Les organisations Cartooning for Peace et Cartoonists Rights demandent aux plateformes de veiller à garantir le droit à la satire, dans un contexte général d'"évolutions préoccupantes" pour les dessinateurs de presse dans le monde.

"De manière croissante, le message tacite de nombreux propriétaires et des gestionnaires de médias consiste à dire que les dessinateurs sont superflus", alertent-elles dans un rapport sur 2020-2022, publié mardi et rédigé avant le début de la guerre Israël-Hamas déclenchée le 7 octobre.

Le recours à "l'autopublication" sur les réseaux sociaux n'est pas toujours possible, du fait "d'une modération du contenu restreignant la satire, quand les algorithmes n'enterrent pas complètement ce type de contenu", soulignent ces organisations de défense des dessinateurs de presse.

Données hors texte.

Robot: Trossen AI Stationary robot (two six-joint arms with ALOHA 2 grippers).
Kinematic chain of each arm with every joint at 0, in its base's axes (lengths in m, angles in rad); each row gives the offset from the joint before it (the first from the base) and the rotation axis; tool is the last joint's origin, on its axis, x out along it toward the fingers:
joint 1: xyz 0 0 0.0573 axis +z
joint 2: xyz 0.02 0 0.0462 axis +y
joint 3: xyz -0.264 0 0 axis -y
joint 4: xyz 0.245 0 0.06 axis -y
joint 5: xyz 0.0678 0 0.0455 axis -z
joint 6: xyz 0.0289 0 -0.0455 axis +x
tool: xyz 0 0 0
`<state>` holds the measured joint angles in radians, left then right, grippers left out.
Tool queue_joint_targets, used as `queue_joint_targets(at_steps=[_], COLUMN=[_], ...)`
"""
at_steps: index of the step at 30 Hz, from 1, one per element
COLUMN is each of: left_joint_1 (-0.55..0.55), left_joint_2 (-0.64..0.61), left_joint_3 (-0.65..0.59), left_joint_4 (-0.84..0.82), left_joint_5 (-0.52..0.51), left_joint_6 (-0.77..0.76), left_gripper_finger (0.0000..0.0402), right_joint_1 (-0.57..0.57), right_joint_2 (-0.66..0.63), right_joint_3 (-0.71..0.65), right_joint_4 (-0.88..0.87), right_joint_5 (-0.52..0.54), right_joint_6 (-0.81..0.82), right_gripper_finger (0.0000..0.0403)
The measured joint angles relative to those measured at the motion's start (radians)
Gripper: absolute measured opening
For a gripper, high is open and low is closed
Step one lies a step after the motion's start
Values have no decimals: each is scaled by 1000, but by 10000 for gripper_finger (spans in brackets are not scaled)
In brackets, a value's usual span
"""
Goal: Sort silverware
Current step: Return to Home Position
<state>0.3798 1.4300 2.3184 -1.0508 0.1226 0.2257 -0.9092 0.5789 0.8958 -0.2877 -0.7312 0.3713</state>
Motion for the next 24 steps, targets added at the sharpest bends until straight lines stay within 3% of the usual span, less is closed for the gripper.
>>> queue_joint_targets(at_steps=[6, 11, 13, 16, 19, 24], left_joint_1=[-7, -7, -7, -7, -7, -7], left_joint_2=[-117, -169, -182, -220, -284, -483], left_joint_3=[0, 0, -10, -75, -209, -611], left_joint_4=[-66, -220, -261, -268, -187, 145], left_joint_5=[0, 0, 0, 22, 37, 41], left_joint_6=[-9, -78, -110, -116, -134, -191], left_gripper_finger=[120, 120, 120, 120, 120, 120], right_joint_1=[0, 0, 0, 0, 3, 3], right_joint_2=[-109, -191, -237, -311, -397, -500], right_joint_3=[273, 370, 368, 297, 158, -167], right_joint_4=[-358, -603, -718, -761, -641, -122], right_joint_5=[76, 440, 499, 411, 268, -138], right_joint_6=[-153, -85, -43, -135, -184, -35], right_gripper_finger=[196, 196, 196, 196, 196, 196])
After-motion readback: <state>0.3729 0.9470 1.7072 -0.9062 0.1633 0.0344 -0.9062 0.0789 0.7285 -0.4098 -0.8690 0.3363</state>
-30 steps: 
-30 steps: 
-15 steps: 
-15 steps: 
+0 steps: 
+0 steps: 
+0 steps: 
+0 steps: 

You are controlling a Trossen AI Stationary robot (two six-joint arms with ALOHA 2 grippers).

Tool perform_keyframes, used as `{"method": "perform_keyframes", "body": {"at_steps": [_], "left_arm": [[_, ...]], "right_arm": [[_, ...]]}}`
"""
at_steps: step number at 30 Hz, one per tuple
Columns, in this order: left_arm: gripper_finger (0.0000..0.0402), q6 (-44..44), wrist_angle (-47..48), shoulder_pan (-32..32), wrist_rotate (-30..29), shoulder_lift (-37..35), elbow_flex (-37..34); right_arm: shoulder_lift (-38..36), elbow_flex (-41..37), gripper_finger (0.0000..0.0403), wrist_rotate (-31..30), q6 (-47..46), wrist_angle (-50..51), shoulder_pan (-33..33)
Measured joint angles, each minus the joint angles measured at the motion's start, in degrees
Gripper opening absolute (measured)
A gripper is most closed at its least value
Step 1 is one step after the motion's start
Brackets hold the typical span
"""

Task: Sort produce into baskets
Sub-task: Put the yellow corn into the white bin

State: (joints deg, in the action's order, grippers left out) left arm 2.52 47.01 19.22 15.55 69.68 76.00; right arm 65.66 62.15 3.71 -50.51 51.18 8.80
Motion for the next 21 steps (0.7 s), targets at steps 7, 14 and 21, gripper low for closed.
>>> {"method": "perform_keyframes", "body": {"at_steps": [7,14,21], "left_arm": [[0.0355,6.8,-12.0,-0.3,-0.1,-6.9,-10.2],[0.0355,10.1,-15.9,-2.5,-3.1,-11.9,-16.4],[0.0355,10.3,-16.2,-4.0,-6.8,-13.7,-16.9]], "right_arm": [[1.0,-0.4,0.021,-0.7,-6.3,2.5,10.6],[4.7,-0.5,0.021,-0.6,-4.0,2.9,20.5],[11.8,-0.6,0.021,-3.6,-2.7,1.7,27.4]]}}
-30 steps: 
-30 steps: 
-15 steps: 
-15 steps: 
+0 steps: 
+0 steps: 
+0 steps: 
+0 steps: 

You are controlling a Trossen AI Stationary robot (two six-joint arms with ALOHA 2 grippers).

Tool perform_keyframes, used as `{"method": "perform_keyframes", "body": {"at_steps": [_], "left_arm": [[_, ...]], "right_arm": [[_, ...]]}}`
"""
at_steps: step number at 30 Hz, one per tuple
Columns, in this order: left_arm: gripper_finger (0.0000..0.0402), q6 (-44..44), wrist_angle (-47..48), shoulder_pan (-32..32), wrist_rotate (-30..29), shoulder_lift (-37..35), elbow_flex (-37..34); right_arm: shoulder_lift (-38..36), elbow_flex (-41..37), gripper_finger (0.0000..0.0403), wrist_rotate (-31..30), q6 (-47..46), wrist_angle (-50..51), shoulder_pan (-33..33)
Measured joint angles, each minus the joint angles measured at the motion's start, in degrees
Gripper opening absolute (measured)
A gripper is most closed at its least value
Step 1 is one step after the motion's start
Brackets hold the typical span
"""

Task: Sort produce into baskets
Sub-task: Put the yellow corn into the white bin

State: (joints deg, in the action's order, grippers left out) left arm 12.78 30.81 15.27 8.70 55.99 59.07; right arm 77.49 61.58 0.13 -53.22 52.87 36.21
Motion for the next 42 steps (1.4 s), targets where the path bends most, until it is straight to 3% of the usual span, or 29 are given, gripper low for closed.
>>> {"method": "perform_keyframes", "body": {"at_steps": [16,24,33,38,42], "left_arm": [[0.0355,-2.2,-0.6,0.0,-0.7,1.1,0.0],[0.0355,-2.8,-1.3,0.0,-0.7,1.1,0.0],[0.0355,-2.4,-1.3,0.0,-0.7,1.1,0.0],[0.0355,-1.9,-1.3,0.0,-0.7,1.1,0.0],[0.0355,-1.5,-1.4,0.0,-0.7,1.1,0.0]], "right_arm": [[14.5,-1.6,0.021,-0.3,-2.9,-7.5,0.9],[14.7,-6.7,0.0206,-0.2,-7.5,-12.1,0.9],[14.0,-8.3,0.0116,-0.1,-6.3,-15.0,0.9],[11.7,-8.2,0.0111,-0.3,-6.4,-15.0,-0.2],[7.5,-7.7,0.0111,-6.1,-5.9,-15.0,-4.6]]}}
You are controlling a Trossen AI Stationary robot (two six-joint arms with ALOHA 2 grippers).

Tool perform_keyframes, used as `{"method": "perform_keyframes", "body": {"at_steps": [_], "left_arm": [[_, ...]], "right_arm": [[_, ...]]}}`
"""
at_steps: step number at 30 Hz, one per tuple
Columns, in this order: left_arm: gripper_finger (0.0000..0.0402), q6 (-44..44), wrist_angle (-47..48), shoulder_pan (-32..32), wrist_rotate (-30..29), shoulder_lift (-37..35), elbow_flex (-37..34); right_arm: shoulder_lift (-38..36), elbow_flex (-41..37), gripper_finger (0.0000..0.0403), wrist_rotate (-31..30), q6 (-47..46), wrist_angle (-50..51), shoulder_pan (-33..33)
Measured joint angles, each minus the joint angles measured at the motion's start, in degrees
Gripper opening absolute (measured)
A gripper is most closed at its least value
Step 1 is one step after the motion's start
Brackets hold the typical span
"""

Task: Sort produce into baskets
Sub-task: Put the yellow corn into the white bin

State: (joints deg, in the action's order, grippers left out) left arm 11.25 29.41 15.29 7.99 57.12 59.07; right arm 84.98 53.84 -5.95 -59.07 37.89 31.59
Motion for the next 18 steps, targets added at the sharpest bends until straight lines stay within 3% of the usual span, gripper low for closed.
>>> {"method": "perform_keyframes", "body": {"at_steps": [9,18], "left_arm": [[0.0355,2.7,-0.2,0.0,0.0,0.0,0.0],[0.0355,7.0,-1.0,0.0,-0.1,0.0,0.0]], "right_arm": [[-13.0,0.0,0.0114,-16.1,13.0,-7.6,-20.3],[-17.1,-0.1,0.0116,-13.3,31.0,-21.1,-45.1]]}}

De plus, ajoutent-elles, "dans de nombreuses régions du monde, le dessinateur qui agit de la sorte s'expose à des poursuites en vertu des lois sur la communication numérique et la +cybercriminalité+, ou encore à la prédation de trolls motivés par des considérations politiques".

Cartooning for Peace, fondée par le dessinateur français Plantu, et Cartoonists Rights citent notamment les cas des dessinateurs de Malaisie Zunar et Fahmi Reza, qui ont fait l'objet d'enquêtes policières. En Bolivie, Abecor a lui été "visé à plusieurs reprises par un +trolling+ massif (harcèlement) de comptes anonymes qui a contribué à la fermeture de son journal".

Ainsi les plateformes "doivent veiller à ce que des personnes capables de reconnaître la satire soient chargées de la prise de décision en ce qui concerne la modération de dessins". Et ce, "afin de garantir que les dessinateurs ne soient pas considérés comme porteurs de +discours de haine+ et qu'ils ne puissent pas faire l'objet de campagnes de harcèlement à visée politicienne", préconisent les deux ONG.

Elles expliquent que des comptes sont parfois suspendus "pour nudité, obscénité, propagation de haine" ou violation des conditions générales d'utilisation, comme cela a été le cas l'année dernière pour l'Américain Clay Jones après des caricatures sur le racisme.

Les deux organisations appellent plus généralement à protéger "la liberté d'expression des dessinateurs de presse", face à "une forte hausse du nombre d'alertes" consécutives à la crise du Covid et la guerre en Ukraine. "L'étau se resserre dangereusement en Russie et en Inde", d'après le président de Cartooning for Peace, le français Kak.